The arduous task of King William in firmly establishing the throne which lie had acquired in so peculiar a manner, left him little time in the early part of his reign to meddle with the American colonies; but in after years he reduced Maryland to a royal colony and meddled considerably with the charter of Massachusetts, probably because the proprietor of the former colony was a Catholic, while the latter colony was offensively Puritan. But Aristopia came little under his notice. His campaign against the exiled King James in Ireland led to further measures against that unhappy country resembling those of Cromwell. Nearly the whole Irish population of the province of Ulster was driven out. Many thousands of these exiles were brought to Aristopia, where they furnished very crude but in the end very valuable material for citizenship, as we have seen in the case of those driven out by Cromwell.

By the time those were settled in Aristopia, the valley of the Ohio from its source at the junction of the Alleghany and the Monongahela to its mouth was thickly settled. At the junction just mentioned a flourishing town called Columbus was established, and became the seat of an extensive iron-smelting industry. The old trading-posts on the Ohio and the Mississippi had become large towns. New trading posts had been established far westward up the Mizouri, and northward up the Mississippi.
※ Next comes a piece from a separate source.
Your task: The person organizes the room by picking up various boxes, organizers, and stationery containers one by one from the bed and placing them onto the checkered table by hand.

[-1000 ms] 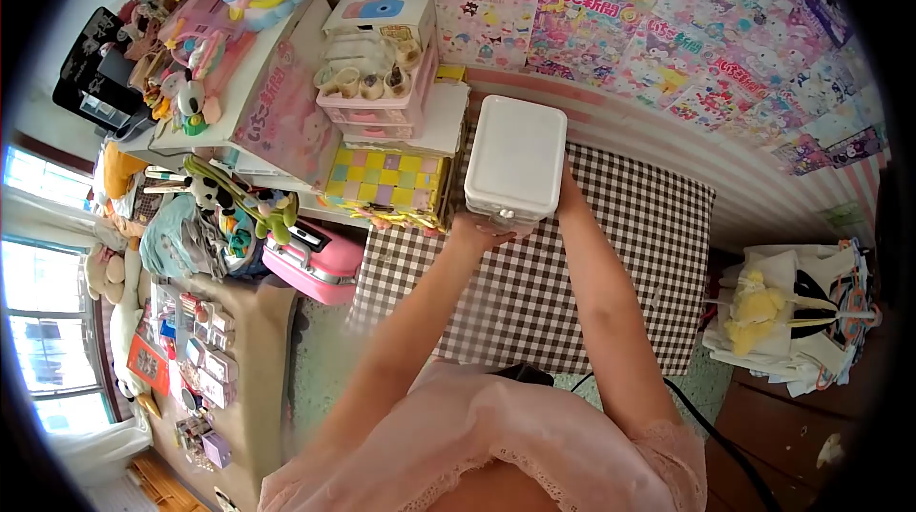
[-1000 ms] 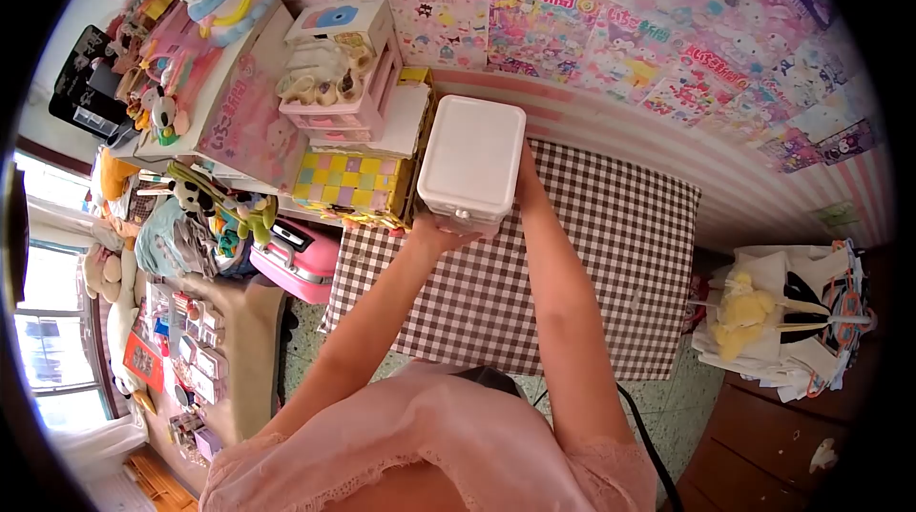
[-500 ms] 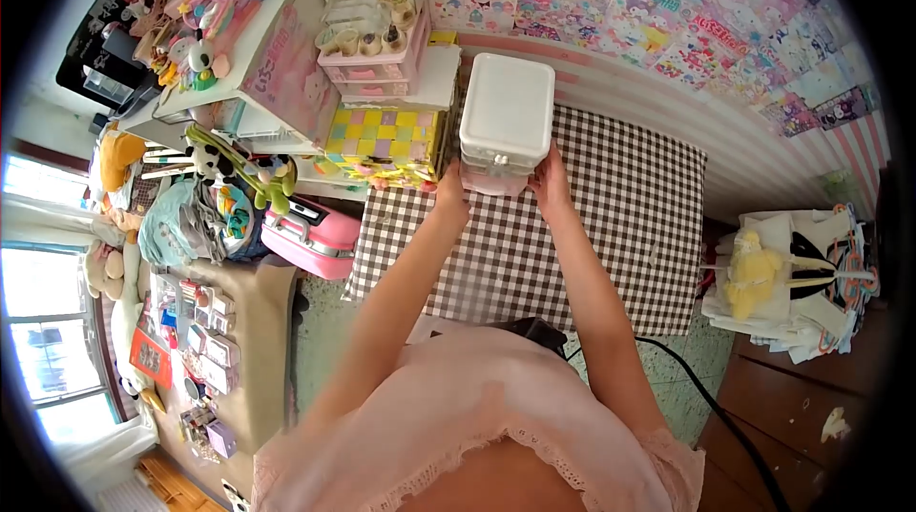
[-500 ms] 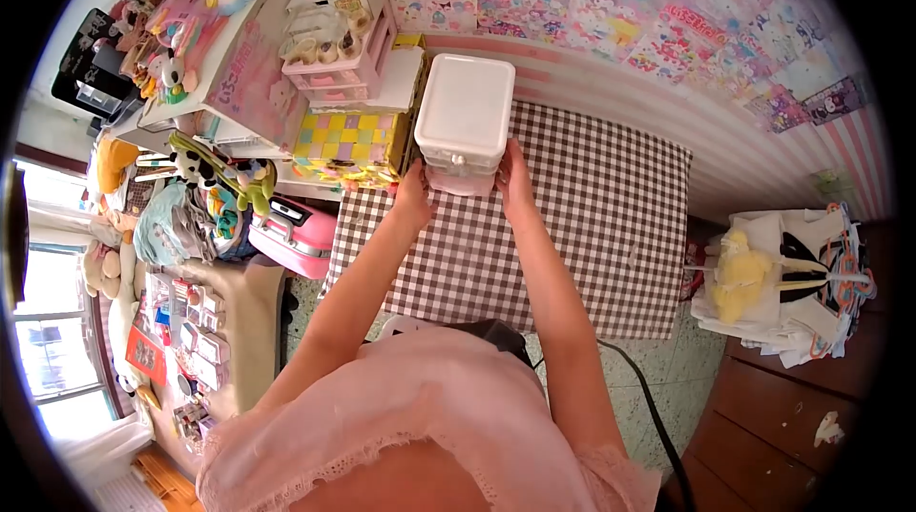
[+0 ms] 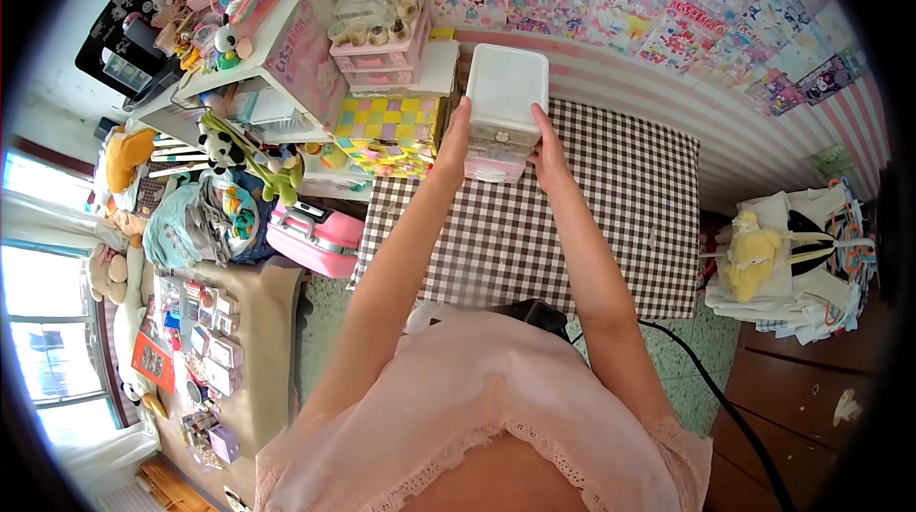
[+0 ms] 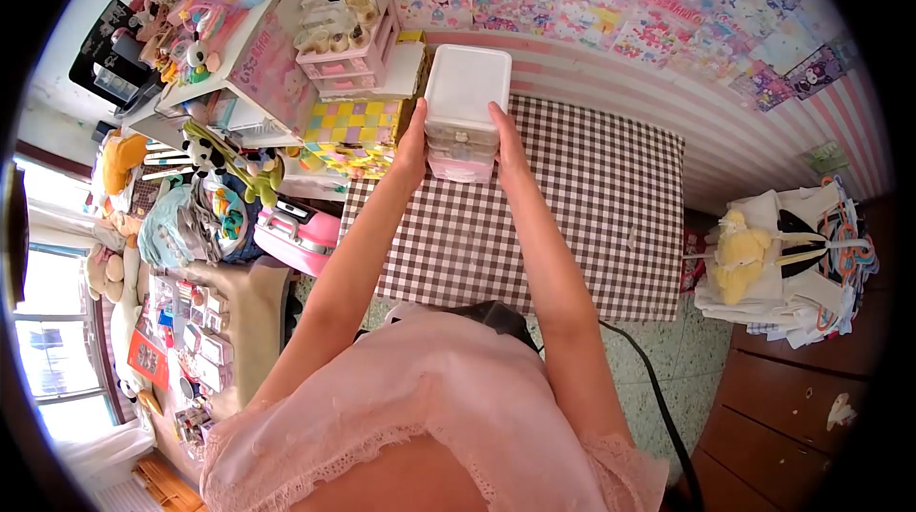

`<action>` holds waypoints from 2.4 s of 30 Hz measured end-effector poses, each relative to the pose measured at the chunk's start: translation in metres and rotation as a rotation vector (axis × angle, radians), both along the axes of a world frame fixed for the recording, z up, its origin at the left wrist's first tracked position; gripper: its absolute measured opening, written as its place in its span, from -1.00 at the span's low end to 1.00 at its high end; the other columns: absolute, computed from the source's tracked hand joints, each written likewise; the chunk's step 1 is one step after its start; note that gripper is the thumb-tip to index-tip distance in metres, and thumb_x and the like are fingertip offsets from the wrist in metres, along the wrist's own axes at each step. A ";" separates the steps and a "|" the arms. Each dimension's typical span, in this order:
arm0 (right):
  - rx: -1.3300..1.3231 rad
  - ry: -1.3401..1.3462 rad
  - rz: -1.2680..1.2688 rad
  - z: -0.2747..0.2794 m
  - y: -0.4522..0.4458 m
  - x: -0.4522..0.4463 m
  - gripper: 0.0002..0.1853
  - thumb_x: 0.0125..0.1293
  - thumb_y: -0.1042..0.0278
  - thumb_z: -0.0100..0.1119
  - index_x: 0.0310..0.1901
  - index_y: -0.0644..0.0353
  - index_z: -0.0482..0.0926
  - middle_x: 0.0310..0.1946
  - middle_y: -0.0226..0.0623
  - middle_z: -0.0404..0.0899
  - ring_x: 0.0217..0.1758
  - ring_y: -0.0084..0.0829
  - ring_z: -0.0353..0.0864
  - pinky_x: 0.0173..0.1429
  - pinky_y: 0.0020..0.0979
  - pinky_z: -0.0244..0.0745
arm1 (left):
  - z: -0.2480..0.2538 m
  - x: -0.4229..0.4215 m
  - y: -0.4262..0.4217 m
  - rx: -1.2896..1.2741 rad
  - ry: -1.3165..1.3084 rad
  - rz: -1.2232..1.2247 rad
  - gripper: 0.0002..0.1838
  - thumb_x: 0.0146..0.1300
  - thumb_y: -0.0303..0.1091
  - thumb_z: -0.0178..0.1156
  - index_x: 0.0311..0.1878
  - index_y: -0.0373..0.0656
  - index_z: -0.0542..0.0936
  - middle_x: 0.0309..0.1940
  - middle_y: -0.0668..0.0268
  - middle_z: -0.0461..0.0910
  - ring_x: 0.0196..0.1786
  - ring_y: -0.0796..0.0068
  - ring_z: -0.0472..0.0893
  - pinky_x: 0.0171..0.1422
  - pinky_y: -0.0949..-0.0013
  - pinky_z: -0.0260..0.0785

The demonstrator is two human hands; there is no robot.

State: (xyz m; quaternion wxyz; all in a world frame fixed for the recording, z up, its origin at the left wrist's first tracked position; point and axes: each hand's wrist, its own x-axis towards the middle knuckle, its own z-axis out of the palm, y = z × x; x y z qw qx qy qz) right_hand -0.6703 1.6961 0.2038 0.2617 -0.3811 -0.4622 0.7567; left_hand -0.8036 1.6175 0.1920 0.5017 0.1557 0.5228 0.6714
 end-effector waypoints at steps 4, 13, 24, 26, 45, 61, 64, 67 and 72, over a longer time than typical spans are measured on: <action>0.007 0.083 -0.078 -0.003 0.006 0.016 -0.14 -0.03 -0.29 0.05 0.21 0.14 0.12 0.16 -0.22 0.16 0.20 -0.27 0.13 0.22 -0.22 -0.02 | 0.030 0.019 -0.006 0.046 0.140 -0.035 -0.26 0.18 0.20 -0.18 0.25 -0.18 0.10 0.20 0.17 0.16 0.24 0.31 0.15 0.29 0.29 -0.05; -0.023 -0.074 -0.278 -0.031 0.023 0.129 -0.27 0.01 -0.19 0.03 0.15 0.11 0.20 0.13 -0.29 0.24 0.18 -0.31 0.16 0.17 -0.16 -0.01 | -0.016 0.113 0.019 -0.028 0.061 -0.308 -0.18 0.14 0.24 -0.15 0.31 -0.06 -0.12 0.27 0.10 -0.03 0.33 0.15 -0.07 0.33 0.06 -0.23; -0.108 0.037 -0.348 -0.091 0.008 0.158 -0.36 0.07 -0.03 0.04 0.11 0.23 0.23 0.10 -0.29 0.25 0.16 -0.36 0.19 0.23 -0.26 -0.01 | -0.065 0.131 0.012 -0.175 -0.008 -0.323 -0.22 0.10 0.04 0.05 0.25 -0.16 -0.02 0.10 0.10 0.21 0.15 0.23 0.23 0.18 0.20 0.08; 0.189 -0.209 -0.442 -0.080 0.016 0.145 -0.37 0.08 0.01 0.06 0.10 0.27 0.23 0.10 -0.21 0.25 0.16 -0.34 0.20 0.21 -0.27 0.05 | -0.073 0.123 0.007 -0.297 -0.074 -0.266 -0.25 0.11 0.05 0.04 0.25 -0.11 -0.01 0.12 0.13 0.19 0.14 0.24 0.24 0.14 0.19 0.12; 0.217 -0.217 -0.223 -0.126 -0.008 -0.014 -0.41 0.17 -0.05 -0.02 0.01 0.37 0.33 -0.09 -0.04 0.44 -0.01 -0.26 0.41 0.05 -0.38 0.26 | -0.112 0.015 -0.003 -0.273 -0.329 0.176 -0.38 0.15 -0.02 0.06 0.20 0.01 0.07 0.15 0.21 0.07 0.10 0.12 0.26 0.12 0.08 0.17; 0.191 -0.279 -0.175 -0.124 0.046 -0.073 -0.45 0.17 0.00 0.01 -0.02 0.38 0.35 -0.11 -0.08 0.44 -0.07 -0.27 0.43 0.03 -0.39 0.26 | -0.108 -0.005 0.042 -0.244 -0.289 0.360 -0.45 0.23 -0.09 -0.04 0.25 0.11 0.06 0.17 0.44 0.15 0.21 0.38 0.20 0.03 0.25 0.15; 0.404 -0.706 -0.062 -0.104 0.038 -0.066 -0.44 0.15 0.04 0.03 0.03 0.38 0.30 -0.04 0.00 0.37 0.02 -0.16 0.37 0.08 -0.34 0.24 | -0.108 -0.005 0.031 -0.257 -0.424 0.331 -0.47 0.25 -0.15 -0.06 0.25 0.00 0.07 0.22 0.34 0.07 0.24 0.30 0.16 0.18 0.17 0.07; 0.851 -0.587 -0.131 -0.063 0.021 -0.038 -0.42 0.12 0.11 0.09 0.08 0.32 0.24 0.04 0.04 0.28 0.09 -0.12 0.30 0.12 -0.30 0.22 | -0.096 0.011 0.022 -0.356 -0.414 0.228 -0.44 0.23 -0.13 -0.06 0.25 -0.07 0.09 0.19 0.31 0.12 0.19 0.31 0.22 0.14 0.20 0.12; 0.854 -0.539 -0.434 -0.031 0.033 0.073 -0.41 0.10 0.17 0.13 0.10 0.31 0.21 0.06 -0.02 0.26 0.14 -0.14 0.23 0.20 -0.28 0.15 | -0.051 0.079 0.015 -0.210 -0.086 -0.203 -0.19 0.08 0.07 0.06 0.28 -0.19 0.01 0.26 0.16 0.04 0.26 0.18 0.11 0.26 0.16 -0.01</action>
Lead in abundance had been discovered in the region west of the Mississippi, not far from that river, and considerable mining settlements had been formed. Zinc ore was also found in the vicinity of the lead ore.

The Indians who came to trade at the posts on the upper Mississippi had knives, hatchets, and arrow-heads cast of copper, evidently of native manufacture. Some of the Indians revealed the existence of large deposits of pure metallic copper, which they said were situated near the shores of a vast lake or fresh-water sea far to the north. These Indians were induced by rich presents to conduct an exploring party to the mines. With the party were experts in minerals and a mathematician to determine the latitude and longitude of the places visited. The party set out from a post on the Mississippi about five hundred miles (by river) above the mouth of the Mizouri and traveled nearly four hundred miles in a northerly direction, over rugged hills and broad plains, narrow prairies and extensive forests, first of hard woods and later of great pines. At last they came to the shore of a lake so vast that it seemed like a sea. Near the lake they found many outcroppings of metallic copper and copper ore, with indications that much greater quantities could he obtained by mining.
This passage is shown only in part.